__Dataset section__:
▬▬▬
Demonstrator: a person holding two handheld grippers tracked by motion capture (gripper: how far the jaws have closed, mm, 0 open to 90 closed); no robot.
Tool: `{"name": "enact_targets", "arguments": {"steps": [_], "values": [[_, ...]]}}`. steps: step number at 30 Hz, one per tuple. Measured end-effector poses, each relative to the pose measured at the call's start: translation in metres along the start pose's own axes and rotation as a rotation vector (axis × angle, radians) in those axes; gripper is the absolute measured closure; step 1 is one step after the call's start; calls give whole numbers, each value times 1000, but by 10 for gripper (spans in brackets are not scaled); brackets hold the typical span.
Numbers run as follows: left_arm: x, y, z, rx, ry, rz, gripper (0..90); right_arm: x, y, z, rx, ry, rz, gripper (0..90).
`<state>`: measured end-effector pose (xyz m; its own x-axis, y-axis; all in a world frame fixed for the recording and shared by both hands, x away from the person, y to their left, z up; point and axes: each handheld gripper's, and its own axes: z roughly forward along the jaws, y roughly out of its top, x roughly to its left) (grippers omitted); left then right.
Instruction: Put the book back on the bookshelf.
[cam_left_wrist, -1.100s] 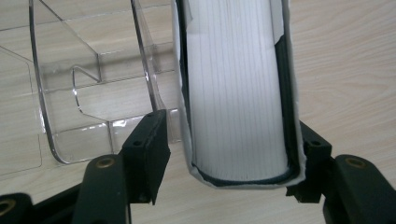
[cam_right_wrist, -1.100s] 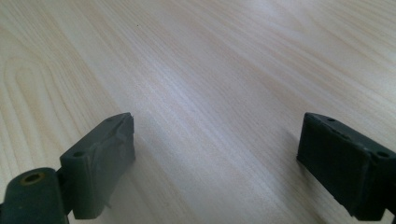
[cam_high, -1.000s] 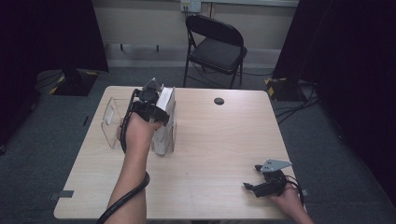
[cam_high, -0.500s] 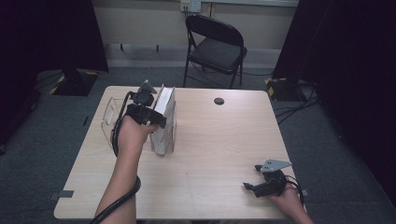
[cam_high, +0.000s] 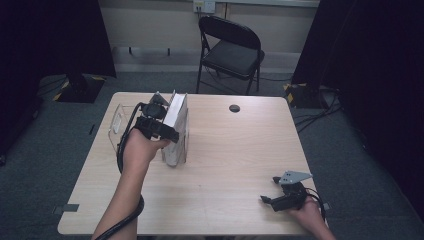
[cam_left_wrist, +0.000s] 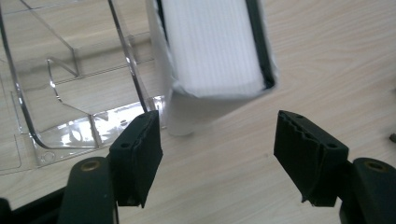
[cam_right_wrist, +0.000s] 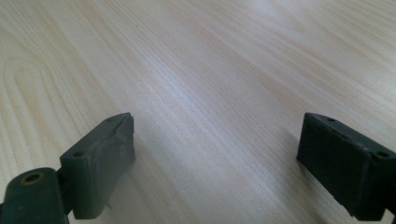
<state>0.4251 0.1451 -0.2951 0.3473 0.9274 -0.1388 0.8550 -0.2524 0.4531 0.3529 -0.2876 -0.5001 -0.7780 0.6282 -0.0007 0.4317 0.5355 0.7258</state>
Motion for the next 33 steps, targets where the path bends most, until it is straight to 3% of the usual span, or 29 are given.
{"name": "enact_targets", "arguments": {"steps": [7, 14, 33], "values": [[-7, -9, -4, -24, -27, 49, 315, 0, 0, 0, -3, -2, -3, 101], [-8, -17, -2, -26, -51, 64, 296, 0, 1, 1, 0, -1, -1, 101], [3, -38, 6, -38, -73, 54, 272, 0, 1, 1, 0, -2, -1, 101]]}}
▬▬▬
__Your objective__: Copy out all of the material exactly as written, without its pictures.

__Exercise response__:
Demonstrator: a person holding two handheld grippers tracked by motion capture (gripper: how far the jaws have closed, mm, 0 open to 90 closed); no robot.
Tool: `{"name": "enact_targets", "arguments": {"steps": [_], "values": [[_, ...]]}}`. steps: step number at 30 Hz, one per tuple. Measured end-effector poses, each relative to the pose measured at the call's start: translation in metres along the start pose's own axes and rotation as a rotation vector (axis × angle, radians) in those axes; gripper is the absolute measured closure; step 1 is one step after the call's start; calls give whole numbers, each value times 1000, but by 10 for gripper (spans in brackets are not scaled); brackets hold the typical span.
Numbers run as follows: left_arm: x, y, z, rx, ry, rz, gripper (0..90); right_arm: x, y, z, rx, ry, rz, gripper (0..90).
`<state>`: measured end-effector pose (xyz m; its own x-axis, y-axis; all in a world frame fixed for the recording and shared by both hands, x away from the person, y to their left, z up; point and axes: each handheld gripper's, and its own axes: z roughly forward along the jaws, y roughly out of its top, x roughly to its left) (grippers omitted); left then right.
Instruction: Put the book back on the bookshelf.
[cam_left_wrist, -1.100s] 
[cam_right_wrist, -1.100s] 
[cam_high, -1.000s] 
[cam_high, -0.500s] 
[cam_high, +0.000s] 
[cam_left_wrist, +0.000s] 
[cam_right_wrist, +0.000s] 
<state>0.4251 0.1451 -0.2951 0.3473 0.9274 -0.1388 0.8550 -0.2524 0.4531 0.3529 -0.2876 -0.5001 -0.7780 0.6282 -0.0007 0.4317 0.5355 0.7258</state>
Motion for the next 33 steps, targets where the path bends most, until it is straight to 3% of the usual span, or 29 are given.
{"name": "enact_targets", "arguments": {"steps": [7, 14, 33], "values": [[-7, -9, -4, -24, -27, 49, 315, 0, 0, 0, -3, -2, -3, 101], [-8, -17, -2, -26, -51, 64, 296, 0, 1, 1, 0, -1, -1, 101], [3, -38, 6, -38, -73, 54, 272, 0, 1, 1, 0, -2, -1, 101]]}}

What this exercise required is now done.